I guess that my explanation isn't necessarily incorrect, I mean illustration does fundamentally use the same group of skills associated with graphic design and drawing, as well as other things that my nan probably doesn't understand like surface pattern design, or animation, or visual communication (she's still trying to get her head around watercolour, my nan).
I suppose it is a way of thinking with our eyes and our hands, a way of telling stories and ideas to people in our own language. It makes people see things from our perspective and yet creates a hole for people to fill with their own ideas and opinions. It is not really anything solid or explainable,
yet it stands on its own as a skill to learn and appreciate, definitely distinguishable as its own form of art and its own niche area of specialism. Sure, there are millions of ways of interpreting and forming things and ideas, but somehow, illustration is its own thing; you can love some things, hate other things, have opinions and ideas and think 'I/my three year old/my nan could do that better'. There are millions of ways of telling one story and illustration is half of that million. It's not always just a decoration or a pretty picture in a children's story book or yet another Instagram post. But sometimes it is. And I suppose thats because at the end of the day, it's just another way of doing art. It creates emotions and tells stories and makes you wonder how much it's worth. And I don't suppose an individual person can decide what art is for everyone else. Not to sound pretentious, or anything.
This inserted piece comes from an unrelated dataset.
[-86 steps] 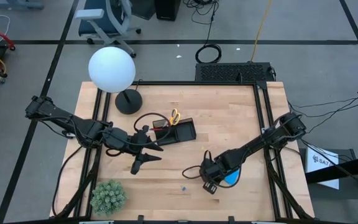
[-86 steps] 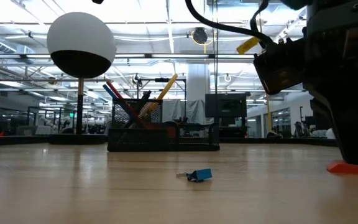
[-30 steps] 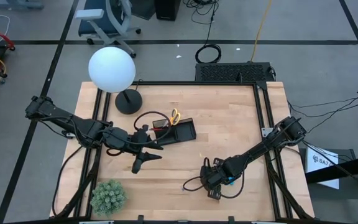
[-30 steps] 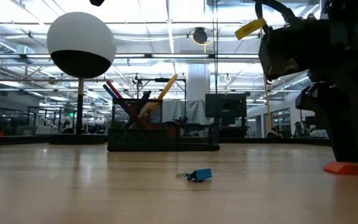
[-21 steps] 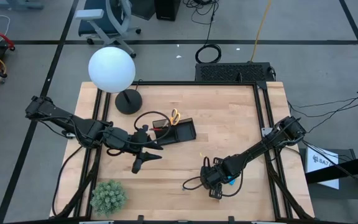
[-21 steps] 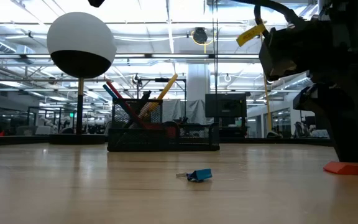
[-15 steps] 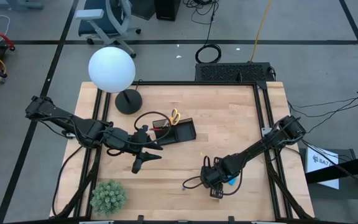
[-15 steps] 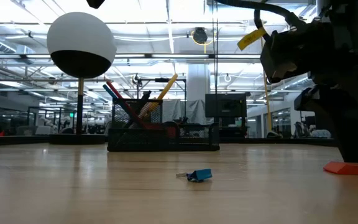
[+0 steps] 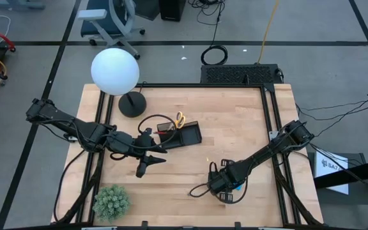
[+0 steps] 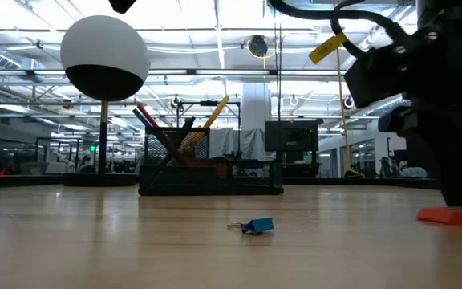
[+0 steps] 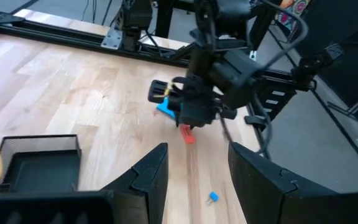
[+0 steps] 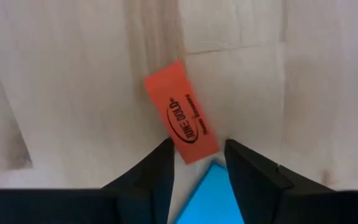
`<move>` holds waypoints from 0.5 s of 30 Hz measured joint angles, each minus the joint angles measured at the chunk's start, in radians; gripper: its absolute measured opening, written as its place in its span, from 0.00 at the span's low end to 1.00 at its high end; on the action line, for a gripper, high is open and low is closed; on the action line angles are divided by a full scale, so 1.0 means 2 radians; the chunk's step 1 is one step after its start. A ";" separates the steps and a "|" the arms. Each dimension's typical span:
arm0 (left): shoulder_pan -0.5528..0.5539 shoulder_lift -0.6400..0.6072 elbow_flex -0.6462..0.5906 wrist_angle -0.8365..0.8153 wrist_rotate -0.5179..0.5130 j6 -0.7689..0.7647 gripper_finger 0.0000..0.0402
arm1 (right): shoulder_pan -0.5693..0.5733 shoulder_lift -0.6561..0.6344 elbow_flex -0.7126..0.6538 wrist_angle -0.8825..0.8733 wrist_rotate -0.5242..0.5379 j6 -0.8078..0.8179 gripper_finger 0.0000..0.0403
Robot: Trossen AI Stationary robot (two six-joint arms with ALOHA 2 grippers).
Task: Pick and place office supplies into organizer
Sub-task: Put the orange eraser into the black organizer
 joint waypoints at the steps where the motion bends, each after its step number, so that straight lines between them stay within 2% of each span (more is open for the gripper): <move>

So why do we need illustration?

In some ways, we don't. I mean, we don't need it as much as we need to drink water or move our legs or have sex sometimes. We don't need it to fundamentally survive comfortably.
But it can help us save the bees and start to fix the ice caps and get Donald Trump to stop making a tit of himself and leave everyone alone. It is a powerful enabler that can spread messages and break language barriers and is accessible to a significant amount more people than art in a gallery or textiles in a shop, due to the internet and advertising, and the audience it reaches. It spreads ideas and themes and talent, inspiring people to visually appreciate things, whether they like it, or not, or whether they even realise thats what they've seen. It's a sought after way of problem-solving and thinking creatively, a skill that people seek as it shows initiative, self direction and confidence. It is crazy to think that telling your audience something, such as why you don't like cats, can make people laugh and also pay the rent. It is a powerful language that everyone can understand, and in today's world, I feel a lot of things can be fixed with just communicating.

No comments:

Post a Comment

Presentation Notes

Hello! -my practice as established -  I am a printmaker, storyteller, multidisciplinary, low-fi artist. Not what i expected to becom...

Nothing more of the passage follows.